While I have no love whatsoever for the original, Milligan's parody is problematic. It is funny--especially if you read the original--but it takes a certain amount of familiarity with the original to get the joke. After a while, Milligan's book simply gets a bit tedious, and the joke gets old. The funniest bits are, naturally, the sex scenes. If you really loathe DH Lawrence's naughty book, then you may get a kick out of Milligan's parody--displacedhuman
a great parody of a classic.......2003-01-07
I agree with the first reviewer--the original is funny in its own right, and Spike knows just how to use Lawrence's own phrases to skewer him. A lot of fun if you've read the original.

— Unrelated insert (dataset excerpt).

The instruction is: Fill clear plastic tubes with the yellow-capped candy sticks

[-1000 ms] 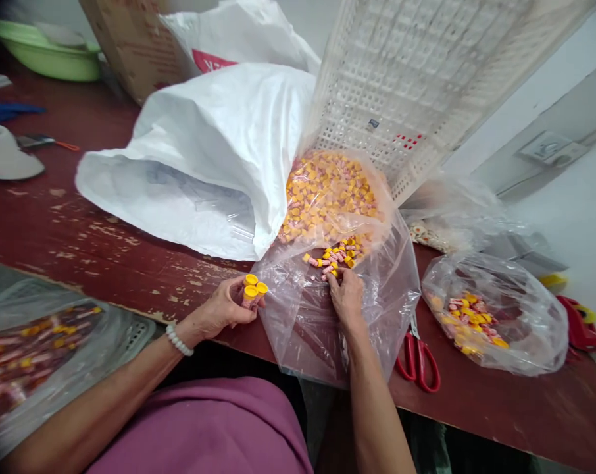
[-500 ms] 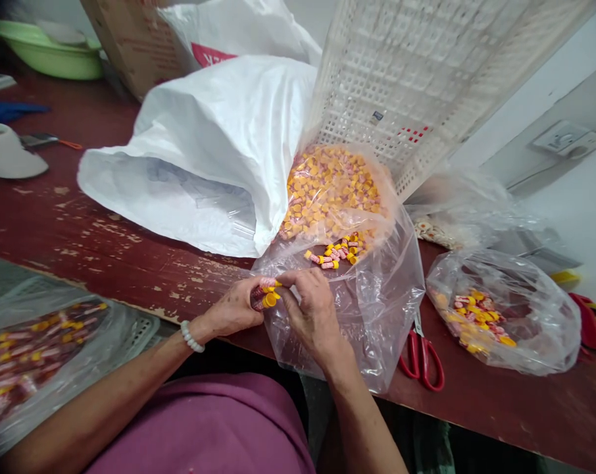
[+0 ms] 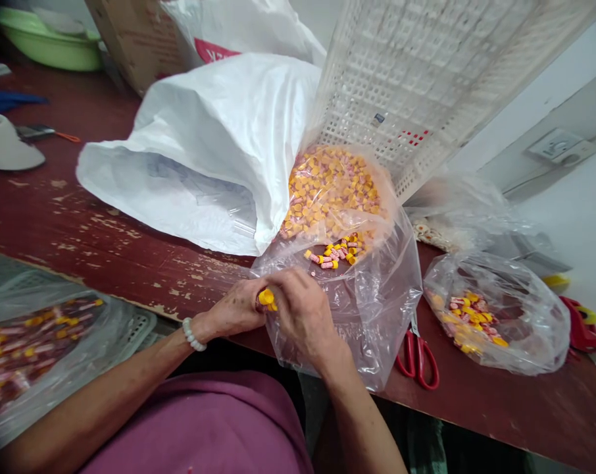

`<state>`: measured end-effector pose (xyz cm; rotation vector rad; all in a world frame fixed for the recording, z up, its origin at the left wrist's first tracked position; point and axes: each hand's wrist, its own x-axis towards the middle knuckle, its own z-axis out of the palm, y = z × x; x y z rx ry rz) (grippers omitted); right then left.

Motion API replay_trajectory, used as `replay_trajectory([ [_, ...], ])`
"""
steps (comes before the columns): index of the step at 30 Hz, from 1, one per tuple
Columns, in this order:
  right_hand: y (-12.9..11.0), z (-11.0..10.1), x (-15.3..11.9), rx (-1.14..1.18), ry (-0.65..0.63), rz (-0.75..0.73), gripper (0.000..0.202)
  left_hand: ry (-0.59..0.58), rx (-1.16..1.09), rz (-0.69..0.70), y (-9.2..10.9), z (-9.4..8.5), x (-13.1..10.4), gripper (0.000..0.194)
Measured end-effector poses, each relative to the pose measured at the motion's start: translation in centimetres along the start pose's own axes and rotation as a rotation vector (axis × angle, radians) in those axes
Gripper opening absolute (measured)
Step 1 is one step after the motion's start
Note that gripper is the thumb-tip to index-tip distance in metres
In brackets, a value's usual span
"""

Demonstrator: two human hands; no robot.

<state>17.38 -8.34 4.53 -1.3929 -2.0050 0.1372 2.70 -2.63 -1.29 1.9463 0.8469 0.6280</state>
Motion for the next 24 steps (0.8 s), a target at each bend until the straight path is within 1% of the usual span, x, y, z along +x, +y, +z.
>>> replay_trajectory([
  [2,0.6,0.9,0.8,0.019,0.291,0.137,0.018,-0.011,0.116,0.039,0.0,0.1,0.0,0.023],
  [3,0.8,1.6,1.3,0.008,0.408,0.175,0.021,-0.024,0.168,0.059,-0.1,0.2,-0.1,0.024],
  [4,0.9,2.6,1.7,-0.007,0.474,0.180,0.024,-0.036,0.190,0.067,-0.1,0.4,-0.1,0.023],
  [5,0.9,3.6,2.1,-0.020,0.480,0.158,0.026,-0.048,0.202,0.072,0.0,0.6,-0.2,0.020],
  [7,0.9,5.4,2.8,-0.022,0.396,0.102,0.028,-0.055,0.202,0.057,0.1,0.9,-0.3,0.015],
  [8,0.9,6.0,3.0,0.010,0.357,0.102,0.028,-0.046,0.175,0.034,0.2,1.0,-0.4,0.014],
  [9,1.0,6.4,3.1,0.069,0.345,0.131,0.029,-0.033,0.117,0.006,0.3,1.0,-0.5,0.015],
  [10,1.1,6.3,3.2,0.143,0.366,0.182,0.030,-0.020,0.017,-0.027,0.4,1.0,-0.6,0.018],
  [12,1.5,5.5,2.9,0.272,0.441,0.303,0.033,-0.003,-0.271,-0.133,0.4,0.6,-0.6,0.025],
  [13,1.6,4.8,2.5,0.295,0.438,0.334,0.034,-0.001,-0.417,-0.204,0.3,0.4,-0.6,0.027],
  [14,1.7,4.1,2.1,0.283,0.393,0.333,0.036,-0.005,-0.545,-0.276,0.2,0.1,-0.6,0.028],
  [15,1.7,3.6,1.6,0.242,0.308,0.292,0.039,-0.009,-0.653,-0.336,0.0,-0.2,-0.5,0.027],
  [16,1.5,3.2,1.1,0.187,0.196,0.216,0.047,-0.020,-0.743,-0.371,-0.1,-0.4,-0.5,0.026],
  [18,1.1,3.4,0.1,0.075,-0.034,0.032,0.075,-0.058,-0.896,-0.379,-0.3,-0.7,-0.6,0.021],
  [19,0.8,3.8,-0.3,0.026,-0.105,-0.040,0.089,-0.077,-0.968,-0.367,-0.3,-0.8,-0.6,0.019],
  [20,0.6,4.4,-0.7,-0.011,-0.139,-0.091,0.098,-0.082,-1.023,-0.366,-0.3,-0.8,-0.7,0.018],
  [21,0.3,5.1,-0.9,-0.034,-0.149,-0.117,0.100,-0.075,-1.059,-0.376,-0.2,-0.7,-0.8,0.017],
  [22,0.1,5.8,-1.1,-0.043,-0.146,-0.124,0.097,-0.065,-1.081,-0.389,-0.1,-0.7,-1.0,0.016],
  [24,-0.1,6.8,-1.1,-0.037,-0.126,-0.127,0.085,-0.046,-1.113,-0.398,0.1,-0.7,-1.4,0.015],
])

At least it's better than the original.......2002-03-18
This book is Spike rewriting Lady Chatterly. The original is quite a turgid mess, and Spike improves it immensly by asking the questions most of us thought when we read the original.
He also improves it quite a bit by adding a lot of humor.
It's worth a read if you like Spike's humor (but I would recommend most of his other books - especially the war memoirs - if you want a worthwhile read). Something to take the taste of DH away is the best way to describe this.
Great Titillating Book.......2000-04-08
Hi ,
This Book has a moved me like anything. The language Used was very good without any bad usage of filthy language . I would recommend this book to anyone who has a sense of romance.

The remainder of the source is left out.